Aβ may also lead to vessel contraction and impairment in CBF as evidenced by the vaconstrictory effect of exogenous Aβ 111, 113, 114, 119 and aberrant vascular reactivity in transgenic models overexpressing APP 112, 139, 164, 183. Aβ impairs CBF on both luminal and abluminal targets 123. On the luminal membrane, Aβ binding to the receptor for advanced glycation end products (RAGE) leads to production of endothelin, a potent a potent vasoconstrictor 37, 195. Meanwhile, Aβ binding to the scavenging receptor CD36 on vascular and perivascular cells leads to oxidative stress and associated vascular dysfunction 121, 122. Deletion of CD36 protects against CBF reductions, vascular Aβ accumulation and slows cognitive decline in aged mice overexpressing APP 122. Therefore, improvement in CBF may delay AD histopathologic and behavior changes.
In addition to dysfunctional vasomotor responses, histologic studies have demonstrated focal vascular regression and reduced focal vascular density in human AD and transgenic models 11, 21, 58, 120, 139, 183. Neuroimaging studies demonstrating reductions in cerebral blood volume corroborate findings of microvascular degeneration 91, 167, 181. Genome‐wide transcriptional profiling in AD human endothelium has identified downregulation in the mesenchyme homeobox gene‐2 (MEOX2), a transcription factor important for vascular differentiation and patterning, as a key contributor to aberrant angiogenic responses to angiogenic stimuli, endothelial apoptosis and chronic hypoperfusion 183. In mouse models, heterozygosity for Meox2 is sufficient to induce neurodegenerative changes 14. Contributions of additional sources of vascular injury have been documented, including pericyte loss 11, 139, 146, Aβ vasculotoxicity 161 and/or Aβ‐mediated inhibition of angiogenesis 120. Whether pericyte loss precedes and/or leads to downregulation of endothelial Meox2 remains to be experimentally determined.
Pericytes in AD
Multiple independent reports have demonstrated pericyte loss and/or degeneration in both the hippocampus and cortex in human AD subjects 11, 50, 146. At an ultrastructural level, pericytes demonstrate large numbers of intracellular inclusions, pinocytotic vesicles, large lipid granules and mitochondrial abnormalities, suggesting cellular dysfunction and/or degeneration 11, 50. Pericyte degenerative changes are associated with capillary reductions and gross dilatation and tortuosity of surviving vessels 11. In individual AD subjects, reductions in pericyte coverage inversely correlate with evidence of BBB disruption, such as leakage of the plasma proteins including immunoglobulin G and fibrin 146. Although these observations are limited to post‐mortem tissue, pericyte dysfunction and/or loss are associated with key attributes of AD vascular pathology—vascular regression and disrupted vascular permeability.
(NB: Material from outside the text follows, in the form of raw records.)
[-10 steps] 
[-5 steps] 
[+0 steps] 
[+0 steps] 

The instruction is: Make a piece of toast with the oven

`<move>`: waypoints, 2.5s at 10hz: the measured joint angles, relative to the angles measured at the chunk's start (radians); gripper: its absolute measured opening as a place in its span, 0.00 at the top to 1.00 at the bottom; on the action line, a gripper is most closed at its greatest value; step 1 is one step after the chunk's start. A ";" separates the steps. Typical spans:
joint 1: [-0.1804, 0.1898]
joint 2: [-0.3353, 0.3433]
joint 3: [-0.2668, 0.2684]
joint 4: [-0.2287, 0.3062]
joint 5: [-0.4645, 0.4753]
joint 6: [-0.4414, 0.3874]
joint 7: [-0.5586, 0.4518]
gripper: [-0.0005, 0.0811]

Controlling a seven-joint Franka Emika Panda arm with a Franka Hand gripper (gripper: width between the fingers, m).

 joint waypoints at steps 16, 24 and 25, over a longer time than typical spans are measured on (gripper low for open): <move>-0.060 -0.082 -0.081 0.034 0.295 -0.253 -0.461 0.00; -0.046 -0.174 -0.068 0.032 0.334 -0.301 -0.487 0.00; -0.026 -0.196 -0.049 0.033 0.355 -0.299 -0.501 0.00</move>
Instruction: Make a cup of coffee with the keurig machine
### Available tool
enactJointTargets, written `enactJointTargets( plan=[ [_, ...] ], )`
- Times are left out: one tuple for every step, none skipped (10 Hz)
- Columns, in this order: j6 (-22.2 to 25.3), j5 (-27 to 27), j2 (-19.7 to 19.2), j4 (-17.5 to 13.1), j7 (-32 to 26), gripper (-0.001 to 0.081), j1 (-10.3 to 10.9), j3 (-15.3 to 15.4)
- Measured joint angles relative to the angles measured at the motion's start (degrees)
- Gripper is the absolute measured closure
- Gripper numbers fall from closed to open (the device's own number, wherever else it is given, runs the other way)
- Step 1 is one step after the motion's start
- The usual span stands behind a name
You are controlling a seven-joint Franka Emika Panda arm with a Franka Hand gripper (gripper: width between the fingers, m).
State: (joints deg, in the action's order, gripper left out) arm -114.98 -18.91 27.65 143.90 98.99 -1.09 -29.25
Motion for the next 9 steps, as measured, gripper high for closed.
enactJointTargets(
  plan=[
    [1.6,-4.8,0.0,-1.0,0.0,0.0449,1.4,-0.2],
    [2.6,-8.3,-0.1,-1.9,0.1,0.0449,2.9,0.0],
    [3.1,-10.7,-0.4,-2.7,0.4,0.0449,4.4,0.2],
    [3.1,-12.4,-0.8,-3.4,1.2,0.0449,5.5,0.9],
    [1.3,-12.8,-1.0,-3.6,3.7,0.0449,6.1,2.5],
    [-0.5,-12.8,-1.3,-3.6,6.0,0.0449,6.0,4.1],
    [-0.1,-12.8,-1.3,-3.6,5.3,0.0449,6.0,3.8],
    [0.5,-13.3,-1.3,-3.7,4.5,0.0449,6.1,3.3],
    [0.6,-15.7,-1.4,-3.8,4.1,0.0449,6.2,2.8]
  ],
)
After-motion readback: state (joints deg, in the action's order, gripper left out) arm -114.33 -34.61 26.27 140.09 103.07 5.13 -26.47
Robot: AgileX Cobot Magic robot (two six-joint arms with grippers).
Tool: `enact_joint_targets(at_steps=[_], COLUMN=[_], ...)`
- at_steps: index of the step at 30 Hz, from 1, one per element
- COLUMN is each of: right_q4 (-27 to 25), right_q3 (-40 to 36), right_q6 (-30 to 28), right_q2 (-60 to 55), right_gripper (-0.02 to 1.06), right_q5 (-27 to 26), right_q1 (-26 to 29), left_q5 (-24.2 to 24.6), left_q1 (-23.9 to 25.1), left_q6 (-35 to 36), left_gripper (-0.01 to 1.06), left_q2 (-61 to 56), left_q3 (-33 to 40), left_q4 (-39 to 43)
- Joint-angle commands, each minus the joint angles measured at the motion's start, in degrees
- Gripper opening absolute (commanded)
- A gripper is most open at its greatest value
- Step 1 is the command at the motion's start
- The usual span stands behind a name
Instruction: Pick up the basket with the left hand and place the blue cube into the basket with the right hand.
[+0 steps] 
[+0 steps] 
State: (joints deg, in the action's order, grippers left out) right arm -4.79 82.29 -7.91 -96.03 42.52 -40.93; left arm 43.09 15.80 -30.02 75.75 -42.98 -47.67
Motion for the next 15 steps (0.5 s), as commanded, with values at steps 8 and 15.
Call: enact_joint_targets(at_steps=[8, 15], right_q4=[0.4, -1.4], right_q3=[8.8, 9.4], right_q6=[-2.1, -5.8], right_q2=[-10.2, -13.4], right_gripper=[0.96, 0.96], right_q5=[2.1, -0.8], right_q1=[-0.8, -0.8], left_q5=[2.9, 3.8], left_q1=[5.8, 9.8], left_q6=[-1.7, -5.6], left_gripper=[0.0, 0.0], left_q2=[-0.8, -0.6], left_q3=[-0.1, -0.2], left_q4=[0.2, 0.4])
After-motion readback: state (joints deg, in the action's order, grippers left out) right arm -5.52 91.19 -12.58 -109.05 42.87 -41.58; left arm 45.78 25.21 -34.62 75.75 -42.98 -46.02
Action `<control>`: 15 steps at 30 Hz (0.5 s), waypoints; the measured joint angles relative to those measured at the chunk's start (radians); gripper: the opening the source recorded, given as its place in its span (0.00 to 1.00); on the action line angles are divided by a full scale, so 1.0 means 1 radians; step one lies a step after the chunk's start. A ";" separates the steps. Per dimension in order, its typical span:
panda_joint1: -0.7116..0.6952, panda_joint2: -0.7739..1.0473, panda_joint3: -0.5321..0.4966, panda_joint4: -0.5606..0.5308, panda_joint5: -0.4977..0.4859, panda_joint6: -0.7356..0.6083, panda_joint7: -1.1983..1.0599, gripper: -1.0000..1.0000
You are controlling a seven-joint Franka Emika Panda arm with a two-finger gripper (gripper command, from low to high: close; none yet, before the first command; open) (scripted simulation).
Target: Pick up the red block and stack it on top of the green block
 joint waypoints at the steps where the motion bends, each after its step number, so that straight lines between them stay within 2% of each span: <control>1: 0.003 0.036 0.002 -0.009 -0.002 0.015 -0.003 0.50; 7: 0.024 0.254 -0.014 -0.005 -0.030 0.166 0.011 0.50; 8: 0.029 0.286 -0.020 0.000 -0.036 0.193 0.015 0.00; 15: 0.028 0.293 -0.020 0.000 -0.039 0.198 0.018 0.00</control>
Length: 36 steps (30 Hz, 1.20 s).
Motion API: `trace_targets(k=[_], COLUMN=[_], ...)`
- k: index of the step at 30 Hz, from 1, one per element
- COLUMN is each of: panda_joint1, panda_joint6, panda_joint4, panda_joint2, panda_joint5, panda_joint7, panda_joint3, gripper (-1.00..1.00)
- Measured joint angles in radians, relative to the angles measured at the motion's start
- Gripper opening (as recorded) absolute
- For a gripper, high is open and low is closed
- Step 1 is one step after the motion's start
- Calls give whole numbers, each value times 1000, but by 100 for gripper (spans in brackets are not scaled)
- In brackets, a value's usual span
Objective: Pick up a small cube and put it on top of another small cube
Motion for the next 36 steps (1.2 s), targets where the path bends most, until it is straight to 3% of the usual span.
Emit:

Factors contributing to pericyte loss in AD
The mechanism(s) of pericyte loss have yet to be completely defined. Some studies have suggested that brain pericytes do not decrease with normal aging in rodents during adulthood 14, 125, 128. Additional studies in normally aged animals are needed, however, to confirm these findings. Preliminary data have suggested that vascular factors, for example, hypertension and dyslipidemia, may lead to pericyte injury and/or death 153, 158. Future works are still needed to establish a contributory link between vascular injury and early pericyte loss in AD. In later disease stages, Aβ accumulates on and around brain capillaries and pericytes 171, 180. Pericytes express the Aβ clearance receptor LRP‐1 which binds and internalizes different Aβ species for lysosomal degradation within brain pericytes 139, 175. At high concentrations and prolonged exposure, Aβ species overwhelm the clearance capacity and lead to pericyte cell death in vitro 139, 175. Reductions in pericyte cell number and/or coverage have been similarly observed in transgenic mice with β‐amyloidosis in vivo as a result of overexpression of human APP and accumulation of Aβ in pericytes 122, 139. Other works have also implicated the scavenging receptor CD36 in AD‐related pericyte loss 122.
A loss of brain pericytes, in turn, leads to reduced Aβ clearance through the LRP‐1 degradative pathway promoting Aβ accumulation and/or deposition in the brain 139. Therefore, pericytes are important for brain Aβ clearance but are susceptible to Aβ toxicity, a potential feed‐forward mechanism. In human AD subjects, extravascular Aβ deposits inversely correlate with pericyte coverage in the AD hippocampus—meaning those with greatest Aβ load have fewest pericytes 146. This finding does not permit directionality of this relationship to be established but may reflect the by‐product of both Aβ‐driven pericyte toxicity and a loss of pericyte‐dependent Aβ clearance.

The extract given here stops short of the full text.